▶ [Data extract]:
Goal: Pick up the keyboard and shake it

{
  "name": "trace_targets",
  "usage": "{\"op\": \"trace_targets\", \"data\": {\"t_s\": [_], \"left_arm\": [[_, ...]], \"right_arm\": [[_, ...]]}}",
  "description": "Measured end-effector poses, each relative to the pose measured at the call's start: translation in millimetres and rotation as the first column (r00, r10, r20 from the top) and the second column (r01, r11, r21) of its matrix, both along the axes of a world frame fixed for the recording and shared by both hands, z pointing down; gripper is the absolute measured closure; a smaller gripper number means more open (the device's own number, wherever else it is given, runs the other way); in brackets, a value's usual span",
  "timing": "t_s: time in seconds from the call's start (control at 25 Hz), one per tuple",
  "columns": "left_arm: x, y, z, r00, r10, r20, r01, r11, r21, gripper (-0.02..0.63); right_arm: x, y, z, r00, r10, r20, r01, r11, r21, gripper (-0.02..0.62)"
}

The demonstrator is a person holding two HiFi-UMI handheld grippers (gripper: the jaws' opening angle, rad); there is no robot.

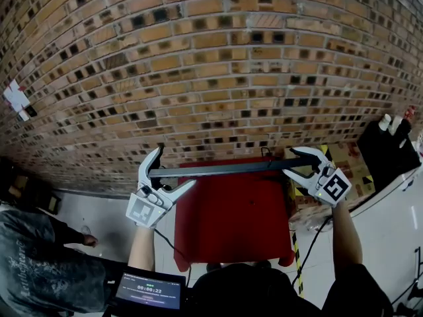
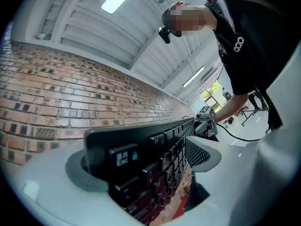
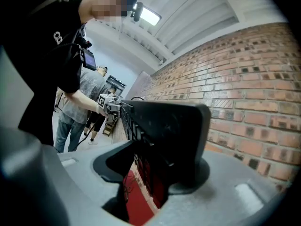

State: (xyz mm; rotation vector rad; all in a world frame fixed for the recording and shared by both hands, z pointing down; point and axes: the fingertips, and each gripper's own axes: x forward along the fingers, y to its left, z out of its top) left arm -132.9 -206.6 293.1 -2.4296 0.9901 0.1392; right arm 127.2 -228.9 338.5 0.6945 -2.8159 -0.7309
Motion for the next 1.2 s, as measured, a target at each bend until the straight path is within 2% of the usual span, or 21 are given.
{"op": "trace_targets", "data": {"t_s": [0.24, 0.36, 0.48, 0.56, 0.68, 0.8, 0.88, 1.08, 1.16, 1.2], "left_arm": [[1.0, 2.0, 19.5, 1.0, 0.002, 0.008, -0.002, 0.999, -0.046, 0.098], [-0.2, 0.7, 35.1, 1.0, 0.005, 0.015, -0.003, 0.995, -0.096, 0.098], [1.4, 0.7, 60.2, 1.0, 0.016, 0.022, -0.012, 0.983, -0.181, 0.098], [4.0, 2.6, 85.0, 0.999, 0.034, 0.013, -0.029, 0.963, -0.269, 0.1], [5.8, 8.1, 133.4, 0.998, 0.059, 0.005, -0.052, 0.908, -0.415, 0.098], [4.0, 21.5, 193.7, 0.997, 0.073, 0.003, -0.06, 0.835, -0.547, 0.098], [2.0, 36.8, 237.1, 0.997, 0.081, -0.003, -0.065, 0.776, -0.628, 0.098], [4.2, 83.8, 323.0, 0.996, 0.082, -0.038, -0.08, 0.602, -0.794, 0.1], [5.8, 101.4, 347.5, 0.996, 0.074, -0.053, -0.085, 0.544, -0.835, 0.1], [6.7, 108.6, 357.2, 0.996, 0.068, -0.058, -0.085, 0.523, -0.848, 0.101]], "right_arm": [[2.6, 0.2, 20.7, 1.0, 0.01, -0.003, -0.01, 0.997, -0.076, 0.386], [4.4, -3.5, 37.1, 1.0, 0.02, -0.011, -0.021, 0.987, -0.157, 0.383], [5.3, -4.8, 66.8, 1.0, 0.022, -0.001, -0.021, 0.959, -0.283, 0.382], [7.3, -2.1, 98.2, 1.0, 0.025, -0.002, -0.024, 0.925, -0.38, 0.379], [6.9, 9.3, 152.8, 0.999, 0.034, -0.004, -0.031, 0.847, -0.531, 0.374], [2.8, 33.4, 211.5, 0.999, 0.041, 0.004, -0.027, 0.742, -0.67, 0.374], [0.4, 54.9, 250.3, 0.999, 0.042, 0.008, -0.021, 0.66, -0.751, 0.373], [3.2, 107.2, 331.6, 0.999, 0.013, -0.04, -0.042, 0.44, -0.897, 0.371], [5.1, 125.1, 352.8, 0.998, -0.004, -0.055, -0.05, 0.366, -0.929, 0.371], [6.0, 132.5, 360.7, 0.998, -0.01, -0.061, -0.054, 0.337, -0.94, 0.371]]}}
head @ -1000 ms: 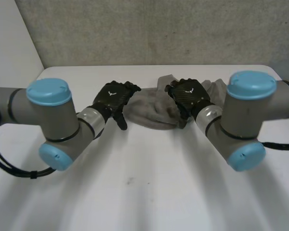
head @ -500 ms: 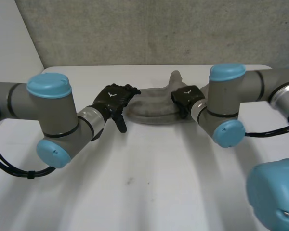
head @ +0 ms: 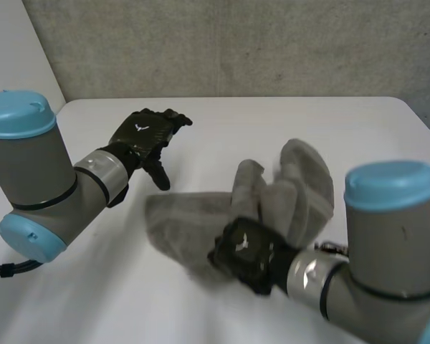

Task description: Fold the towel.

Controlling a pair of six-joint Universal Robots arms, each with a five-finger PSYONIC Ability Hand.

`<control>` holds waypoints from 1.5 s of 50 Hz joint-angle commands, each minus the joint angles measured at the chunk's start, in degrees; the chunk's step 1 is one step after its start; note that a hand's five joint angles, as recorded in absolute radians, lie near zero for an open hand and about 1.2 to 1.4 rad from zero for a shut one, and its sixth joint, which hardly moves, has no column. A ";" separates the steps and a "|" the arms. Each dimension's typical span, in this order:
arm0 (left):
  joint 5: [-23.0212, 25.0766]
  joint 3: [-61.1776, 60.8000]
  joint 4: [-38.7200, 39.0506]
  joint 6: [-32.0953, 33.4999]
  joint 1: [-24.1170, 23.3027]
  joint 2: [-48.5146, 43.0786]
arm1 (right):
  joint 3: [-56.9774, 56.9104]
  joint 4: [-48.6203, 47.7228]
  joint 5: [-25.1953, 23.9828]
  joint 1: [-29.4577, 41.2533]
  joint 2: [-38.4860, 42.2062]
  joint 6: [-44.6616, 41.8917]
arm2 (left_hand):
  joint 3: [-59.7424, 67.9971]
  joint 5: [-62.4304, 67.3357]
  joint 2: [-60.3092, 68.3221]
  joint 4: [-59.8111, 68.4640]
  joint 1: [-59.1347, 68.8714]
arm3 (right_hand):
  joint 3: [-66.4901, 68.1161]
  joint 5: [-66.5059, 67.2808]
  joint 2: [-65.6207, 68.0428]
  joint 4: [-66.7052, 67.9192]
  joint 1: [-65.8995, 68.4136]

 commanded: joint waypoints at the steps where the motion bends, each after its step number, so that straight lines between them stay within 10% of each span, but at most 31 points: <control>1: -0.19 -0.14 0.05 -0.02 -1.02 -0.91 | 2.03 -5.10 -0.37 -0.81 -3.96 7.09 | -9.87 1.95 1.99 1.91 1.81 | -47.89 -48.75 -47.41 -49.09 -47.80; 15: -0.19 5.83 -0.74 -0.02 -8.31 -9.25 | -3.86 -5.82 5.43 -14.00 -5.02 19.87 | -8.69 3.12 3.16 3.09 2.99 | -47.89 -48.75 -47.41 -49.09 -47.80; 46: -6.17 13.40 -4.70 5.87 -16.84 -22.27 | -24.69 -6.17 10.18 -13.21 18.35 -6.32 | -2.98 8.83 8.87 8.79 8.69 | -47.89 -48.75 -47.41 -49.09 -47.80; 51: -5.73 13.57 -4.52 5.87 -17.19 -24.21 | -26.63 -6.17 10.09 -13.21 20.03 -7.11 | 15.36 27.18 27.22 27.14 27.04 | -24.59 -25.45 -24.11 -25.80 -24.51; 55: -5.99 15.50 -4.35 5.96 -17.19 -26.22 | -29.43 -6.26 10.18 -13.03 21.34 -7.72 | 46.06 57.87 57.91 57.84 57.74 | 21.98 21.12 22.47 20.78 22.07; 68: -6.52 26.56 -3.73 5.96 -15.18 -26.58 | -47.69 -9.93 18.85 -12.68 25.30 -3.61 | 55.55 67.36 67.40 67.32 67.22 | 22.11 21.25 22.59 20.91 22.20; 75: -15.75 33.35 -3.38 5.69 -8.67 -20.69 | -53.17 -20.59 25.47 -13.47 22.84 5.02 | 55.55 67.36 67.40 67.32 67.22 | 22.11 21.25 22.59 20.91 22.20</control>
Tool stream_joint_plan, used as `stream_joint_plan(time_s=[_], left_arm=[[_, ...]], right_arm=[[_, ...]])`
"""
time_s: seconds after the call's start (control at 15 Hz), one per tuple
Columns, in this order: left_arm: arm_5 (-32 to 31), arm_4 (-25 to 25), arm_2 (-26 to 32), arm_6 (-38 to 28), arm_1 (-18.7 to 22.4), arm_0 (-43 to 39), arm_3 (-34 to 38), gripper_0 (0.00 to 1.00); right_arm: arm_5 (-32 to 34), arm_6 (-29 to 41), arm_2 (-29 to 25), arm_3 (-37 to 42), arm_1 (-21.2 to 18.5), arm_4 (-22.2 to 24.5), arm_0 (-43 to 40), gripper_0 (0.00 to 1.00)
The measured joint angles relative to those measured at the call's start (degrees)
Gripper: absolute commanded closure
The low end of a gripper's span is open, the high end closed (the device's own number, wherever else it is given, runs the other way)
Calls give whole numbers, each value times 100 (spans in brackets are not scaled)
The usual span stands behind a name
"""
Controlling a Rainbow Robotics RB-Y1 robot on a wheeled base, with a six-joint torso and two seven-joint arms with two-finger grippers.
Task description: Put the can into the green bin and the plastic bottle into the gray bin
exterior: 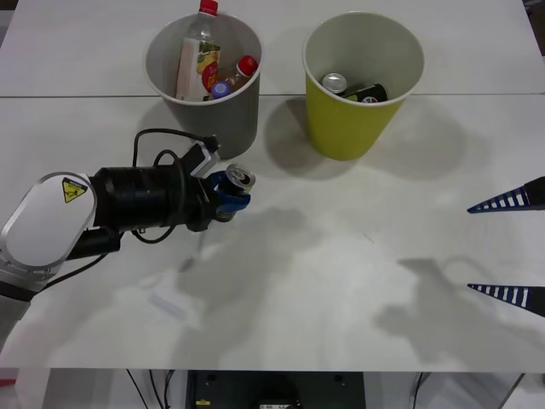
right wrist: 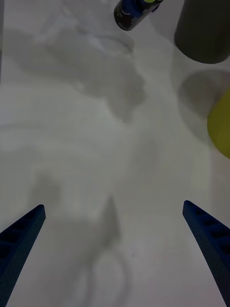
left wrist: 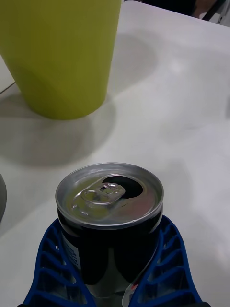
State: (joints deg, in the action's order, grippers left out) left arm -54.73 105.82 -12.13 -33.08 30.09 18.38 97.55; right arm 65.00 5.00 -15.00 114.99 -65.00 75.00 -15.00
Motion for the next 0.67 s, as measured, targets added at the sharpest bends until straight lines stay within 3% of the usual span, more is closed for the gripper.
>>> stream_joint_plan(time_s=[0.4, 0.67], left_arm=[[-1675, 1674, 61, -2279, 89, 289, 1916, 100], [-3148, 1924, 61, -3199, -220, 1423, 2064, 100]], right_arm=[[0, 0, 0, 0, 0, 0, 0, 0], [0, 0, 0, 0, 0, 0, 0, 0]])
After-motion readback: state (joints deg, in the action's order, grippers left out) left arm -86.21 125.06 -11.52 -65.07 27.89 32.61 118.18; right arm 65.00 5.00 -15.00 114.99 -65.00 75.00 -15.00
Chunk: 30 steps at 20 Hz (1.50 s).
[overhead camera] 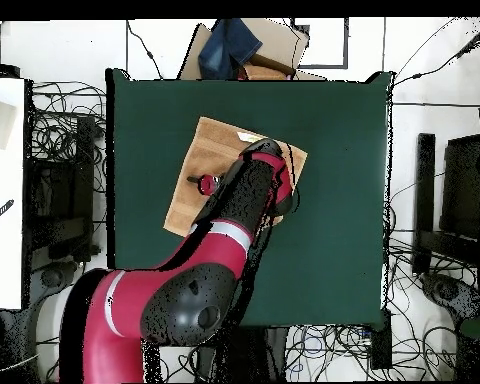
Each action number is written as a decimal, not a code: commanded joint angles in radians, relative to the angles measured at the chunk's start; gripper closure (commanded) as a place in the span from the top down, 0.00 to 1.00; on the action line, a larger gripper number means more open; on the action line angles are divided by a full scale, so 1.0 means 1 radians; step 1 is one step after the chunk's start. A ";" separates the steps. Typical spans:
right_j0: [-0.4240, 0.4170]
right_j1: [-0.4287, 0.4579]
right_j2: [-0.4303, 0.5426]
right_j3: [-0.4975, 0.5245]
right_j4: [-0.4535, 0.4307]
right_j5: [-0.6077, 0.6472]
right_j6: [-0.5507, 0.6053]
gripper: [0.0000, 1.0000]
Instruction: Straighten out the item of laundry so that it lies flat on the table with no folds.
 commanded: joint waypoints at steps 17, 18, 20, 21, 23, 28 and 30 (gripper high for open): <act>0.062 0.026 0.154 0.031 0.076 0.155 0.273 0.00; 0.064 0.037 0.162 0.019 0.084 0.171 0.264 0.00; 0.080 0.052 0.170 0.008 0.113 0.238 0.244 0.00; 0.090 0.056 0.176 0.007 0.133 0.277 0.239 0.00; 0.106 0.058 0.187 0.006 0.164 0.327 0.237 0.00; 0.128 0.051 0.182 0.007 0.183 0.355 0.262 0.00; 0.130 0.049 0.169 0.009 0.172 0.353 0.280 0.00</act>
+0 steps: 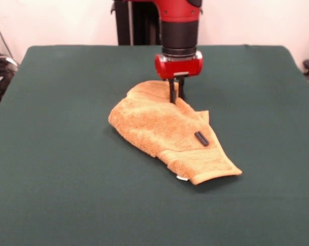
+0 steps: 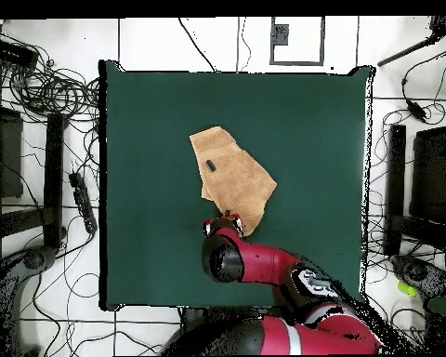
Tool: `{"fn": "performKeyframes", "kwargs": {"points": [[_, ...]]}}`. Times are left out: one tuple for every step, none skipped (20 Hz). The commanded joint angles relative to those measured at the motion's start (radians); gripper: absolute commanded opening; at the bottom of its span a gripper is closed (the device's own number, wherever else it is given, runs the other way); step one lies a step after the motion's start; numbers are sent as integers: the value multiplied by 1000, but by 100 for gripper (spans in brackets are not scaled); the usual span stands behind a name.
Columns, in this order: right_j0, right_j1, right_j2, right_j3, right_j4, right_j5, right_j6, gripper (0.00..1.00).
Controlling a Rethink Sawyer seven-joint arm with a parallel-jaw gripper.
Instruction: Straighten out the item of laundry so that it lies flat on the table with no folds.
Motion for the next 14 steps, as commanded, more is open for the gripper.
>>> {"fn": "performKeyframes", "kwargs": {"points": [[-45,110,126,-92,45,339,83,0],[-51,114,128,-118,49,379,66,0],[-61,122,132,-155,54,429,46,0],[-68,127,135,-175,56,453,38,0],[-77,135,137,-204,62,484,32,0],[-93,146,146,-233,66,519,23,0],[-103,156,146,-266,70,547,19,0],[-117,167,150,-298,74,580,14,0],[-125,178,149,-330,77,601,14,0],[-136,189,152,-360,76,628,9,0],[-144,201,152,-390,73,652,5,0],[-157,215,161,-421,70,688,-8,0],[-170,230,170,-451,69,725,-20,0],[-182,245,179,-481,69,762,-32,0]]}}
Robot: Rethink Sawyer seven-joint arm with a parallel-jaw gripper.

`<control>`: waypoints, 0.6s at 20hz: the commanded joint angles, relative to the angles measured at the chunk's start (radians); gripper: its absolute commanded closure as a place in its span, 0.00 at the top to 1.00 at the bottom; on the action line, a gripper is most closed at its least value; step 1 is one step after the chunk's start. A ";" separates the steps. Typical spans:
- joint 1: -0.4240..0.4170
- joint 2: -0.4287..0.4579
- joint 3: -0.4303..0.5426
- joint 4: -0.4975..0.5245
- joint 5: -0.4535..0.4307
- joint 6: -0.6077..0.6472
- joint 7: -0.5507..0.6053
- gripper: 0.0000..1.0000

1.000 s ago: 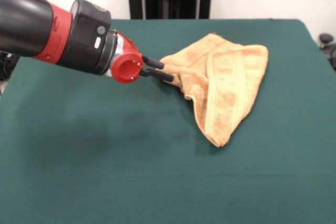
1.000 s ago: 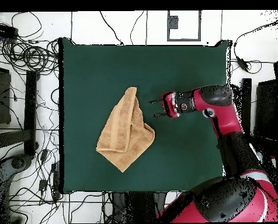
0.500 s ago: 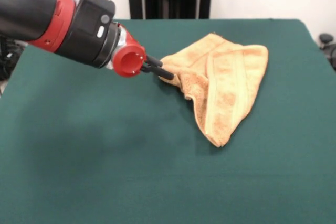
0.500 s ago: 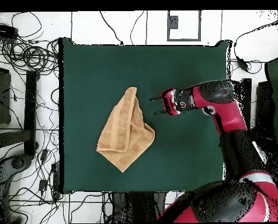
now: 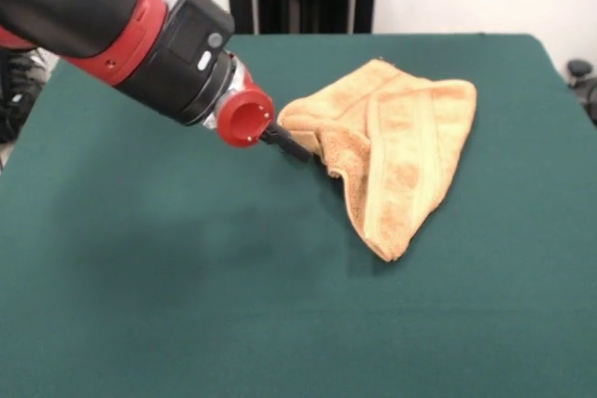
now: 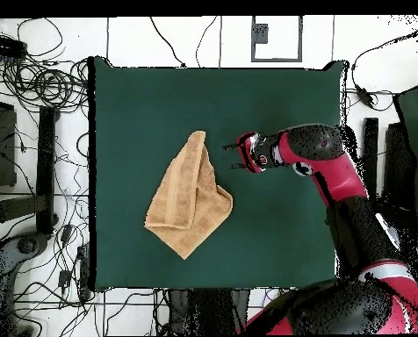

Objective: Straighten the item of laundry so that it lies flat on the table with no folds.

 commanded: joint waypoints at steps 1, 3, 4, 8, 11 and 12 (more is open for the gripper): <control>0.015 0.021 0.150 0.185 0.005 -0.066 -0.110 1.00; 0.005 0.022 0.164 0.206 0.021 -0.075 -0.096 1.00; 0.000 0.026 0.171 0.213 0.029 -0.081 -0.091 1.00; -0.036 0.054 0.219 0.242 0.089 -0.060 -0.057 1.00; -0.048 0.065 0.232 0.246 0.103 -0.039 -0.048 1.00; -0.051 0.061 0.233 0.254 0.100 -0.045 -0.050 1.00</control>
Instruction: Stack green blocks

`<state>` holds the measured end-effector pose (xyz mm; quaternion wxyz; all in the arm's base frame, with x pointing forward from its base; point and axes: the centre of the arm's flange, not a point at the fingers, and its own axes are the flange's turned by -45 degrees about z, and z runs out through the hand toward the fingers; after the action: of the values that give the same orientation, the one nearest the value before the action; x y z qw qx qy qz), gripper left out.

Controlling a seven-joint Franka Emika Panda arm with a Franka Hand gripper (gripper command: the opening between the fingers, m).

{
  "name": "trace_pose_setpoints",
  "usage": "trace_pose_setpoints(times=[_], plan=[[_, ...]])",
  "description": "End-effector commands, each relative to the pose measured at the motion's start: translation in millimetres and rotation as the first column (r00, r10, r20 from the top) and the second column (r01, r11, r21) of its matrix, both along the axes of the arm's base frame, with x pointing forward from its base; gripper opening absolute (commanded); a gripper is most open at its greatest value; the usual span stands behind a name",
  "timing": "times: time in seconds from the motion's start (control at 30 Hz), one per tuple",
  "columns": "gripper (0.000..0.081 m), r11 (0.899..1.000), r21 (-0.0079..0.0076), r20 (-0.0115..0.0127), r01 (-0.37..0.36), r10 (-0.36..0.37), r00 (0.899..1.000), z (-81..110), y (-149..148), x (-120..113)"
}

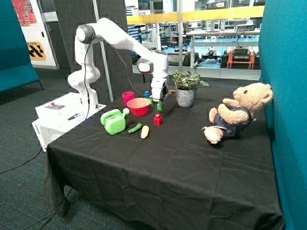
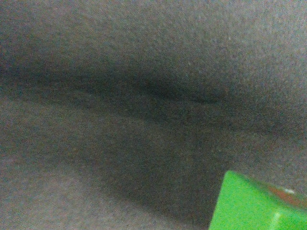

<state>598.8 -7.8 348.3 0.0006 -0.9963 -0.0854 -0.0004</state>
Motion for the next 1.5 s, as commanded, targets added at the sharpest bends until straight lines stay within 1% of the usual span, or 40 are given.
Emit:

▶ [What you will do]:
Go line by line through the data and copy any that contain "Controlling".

▶ [Answer for this exercise]:
Controlling a pair of six-joint Universal Robots arms, each with a five-finger PSYONIC Ability Hand.
Controlling a Rainbow Robotics RB-Y1 robot on a wheeled base, with a six-joint torso and two seven-joint arms with two-finger grippers.
Controlling a Rethink Sawyer seven-joint arm with a parallel-jaw gripper.
Controlling a seven-joint Franka Emika Panda arm with a Franka Hand gripper (gripper command: the opening between the fingers, m).

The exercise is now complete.